A History of Chile, the Pacific, and the World
Faculty:
Raymond Craib, the Marie Underhill Noll Professor of American History
The England of South America. A South American exception. The Republic of Poetry. Birthplace of neoliberal shock therapy. The descriptions for and of Chile abound. This course simultaneously reveals how those descriptions arose as well as the truths and the falsehoods they contain. Beginning with Chile’s independence from Spain in the early 19th century, we will be especially interested in Chile’s connections to a wider Pacific world. Did you know Chilean miners were some of the first to arrive in California’s gold fields in the 1840s, bringing with them biota and knowledge that would transform California’s future? That Chilean ships forcibly brought Pacific islanders to the country to labor in the 1860s? That Defoe’s Robinson Crusoe is based on the history of Alexander Selkirk, a castaway on the Chilean island of Juan Fernández?

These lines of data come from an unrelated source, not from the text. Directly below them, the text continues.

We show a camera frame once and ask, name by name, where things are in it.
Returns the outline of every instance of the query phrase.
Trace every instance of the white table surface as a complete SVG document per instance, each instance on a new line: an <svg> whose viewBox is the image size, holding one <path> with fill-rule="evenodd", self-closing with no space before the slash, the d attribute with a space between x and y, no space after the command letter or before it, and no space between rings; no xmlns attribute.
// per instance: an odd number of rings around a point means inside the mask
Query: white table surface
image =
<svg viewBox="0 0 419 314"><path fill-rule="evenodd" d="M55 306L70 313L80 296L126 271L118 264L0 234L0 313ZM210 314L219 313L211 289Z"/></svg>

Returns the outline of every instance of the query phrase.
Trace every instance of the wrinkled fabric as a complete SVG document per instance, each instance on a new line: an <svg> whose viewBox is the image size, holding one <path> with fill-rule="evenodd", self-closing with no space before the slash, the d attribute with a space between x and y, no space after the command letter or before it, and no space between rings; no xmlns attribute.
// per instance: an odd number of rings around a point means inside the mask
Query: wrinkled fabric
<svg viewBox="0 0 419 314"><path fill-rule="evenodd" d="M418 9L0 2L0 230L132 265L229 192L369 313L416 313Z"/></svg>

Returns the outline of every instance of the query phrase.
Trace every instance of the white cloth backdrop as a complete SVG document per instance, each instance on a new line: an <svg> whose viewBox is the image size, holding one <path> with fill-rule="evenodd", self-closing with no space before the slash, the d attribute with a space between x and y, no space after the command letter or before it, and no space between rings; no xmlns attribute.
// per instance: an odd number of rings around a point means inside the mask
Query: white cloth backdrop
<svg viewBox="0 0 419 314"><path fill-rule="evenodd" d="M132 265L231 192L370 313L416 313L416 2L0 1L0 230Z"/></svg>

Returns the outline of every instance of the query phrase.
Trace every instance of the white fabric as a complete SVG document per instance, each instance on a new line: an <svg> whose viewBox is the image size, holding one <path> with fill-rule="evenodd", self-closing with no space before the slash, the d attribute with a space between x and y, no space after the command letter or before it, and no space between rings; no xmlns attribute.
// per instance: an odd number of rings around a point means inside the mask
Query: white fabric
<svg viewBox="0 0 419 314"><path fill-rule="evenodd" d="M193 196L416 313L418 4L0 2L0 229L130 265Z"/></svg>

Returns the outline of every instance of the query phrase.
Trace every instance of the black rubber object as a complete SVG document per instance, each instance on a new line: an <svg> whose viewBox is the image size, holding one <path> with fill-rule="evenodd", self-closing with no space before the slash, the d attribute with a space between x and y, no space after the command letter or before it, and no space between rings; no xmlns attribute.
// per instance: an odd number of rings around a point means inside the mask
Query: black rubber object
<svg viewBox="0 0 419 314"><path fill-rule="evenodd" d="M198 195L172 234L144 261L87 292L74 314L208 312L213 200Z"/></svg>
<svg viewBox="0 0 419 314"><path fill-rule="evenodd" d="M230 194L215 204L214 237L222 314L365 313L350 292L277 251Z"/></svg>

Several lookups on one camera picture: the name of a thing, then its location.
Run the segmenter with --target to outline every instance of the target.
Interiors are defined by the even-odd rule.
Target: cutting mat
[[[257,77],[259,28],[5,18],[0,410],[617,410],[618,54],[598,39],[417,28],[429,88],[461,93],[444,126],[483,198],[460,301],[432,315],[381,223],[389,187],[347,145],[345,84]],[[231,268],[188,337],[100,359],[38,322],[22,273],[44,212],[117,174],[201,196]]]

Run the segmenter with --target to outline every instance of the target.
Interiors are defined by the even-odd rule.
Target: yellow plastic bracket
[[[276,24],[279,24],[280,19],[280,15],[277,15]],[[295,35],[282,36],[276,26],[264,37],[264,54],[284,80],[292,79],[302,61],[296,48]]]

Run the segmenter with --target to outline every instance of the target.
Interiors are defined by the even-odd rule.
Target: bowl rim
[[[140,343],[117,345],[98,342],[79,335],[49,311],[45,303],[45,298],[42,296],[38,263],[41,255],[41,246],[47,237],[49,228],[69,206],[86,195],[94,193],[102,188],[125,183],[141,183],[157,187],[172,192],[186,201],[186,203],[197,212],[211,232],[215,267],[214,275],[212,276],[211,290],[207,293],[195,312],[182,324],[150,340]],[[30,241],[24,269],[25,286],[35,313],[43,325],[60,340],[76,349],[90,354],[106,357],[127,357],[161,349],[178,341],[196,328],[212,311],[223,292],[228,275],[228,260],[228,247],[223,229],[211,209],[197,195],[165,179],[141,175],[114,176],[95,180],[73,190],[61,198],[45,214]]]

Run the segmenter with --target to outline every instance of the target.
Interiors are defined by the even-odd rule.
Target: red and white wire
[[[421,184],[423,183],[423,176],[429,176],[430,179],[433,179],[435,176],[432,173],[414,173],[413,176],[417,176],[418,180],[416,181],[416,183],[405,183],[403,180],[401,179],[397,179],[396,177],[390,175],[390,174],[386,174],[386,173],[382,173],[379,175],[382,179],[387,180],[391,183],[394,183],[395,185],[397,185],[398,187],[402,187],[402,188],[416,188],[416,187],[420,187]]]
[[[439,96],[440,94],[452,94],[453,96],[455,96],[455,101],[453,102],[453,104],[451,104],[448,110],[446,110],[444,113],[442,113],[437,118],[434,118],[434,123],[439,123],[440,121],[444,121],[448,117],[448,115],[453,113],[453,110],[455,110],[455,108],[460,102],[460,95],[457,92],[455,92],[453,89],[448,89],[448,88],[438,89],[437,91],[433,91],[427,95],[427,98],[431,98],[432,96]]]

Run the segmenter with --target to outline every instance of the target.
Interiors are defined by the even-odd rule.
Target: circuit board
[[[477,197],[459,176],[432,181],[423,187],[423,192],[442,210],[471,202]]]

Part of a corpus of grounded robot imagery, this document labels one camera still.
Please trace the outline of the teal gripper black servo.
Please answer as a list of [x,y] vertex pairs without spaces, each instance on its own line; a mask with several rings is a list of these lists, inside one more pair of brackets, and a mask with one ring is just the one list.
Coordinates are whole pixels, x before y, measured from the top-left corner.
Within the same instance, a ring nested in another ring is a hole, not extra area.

We will in addition explore how closely Chile’s history is intertwined with that of Britain and the US. British capital dominated in the 19th century, from mining in the north to ranching in the far south. U.S. economic and political interests in the 20th century, meanwhile, spurred successful efforts to foment a coup d’etat in 1973 that saw the overthrow of the western hemisphere’s first democratically elected Marxist president. In the wake of the coup, Chile would become an economics laboratory for Milton Friedman and his Chicago Boys to experiment with what would soon become labeled ‘neoliberalism.’ Tens of thousands of Chileans went into exile in Venezuela, Sweden, the Netherlands, Spain... and Ithaca, New York. Even as we meet in the classroom, that neoliberal experiment is being undone in Chile as a result of two decades of social mobilizations by young and old alike. It is a remarkable moment in which to take stock of Chile’s history, present, and future.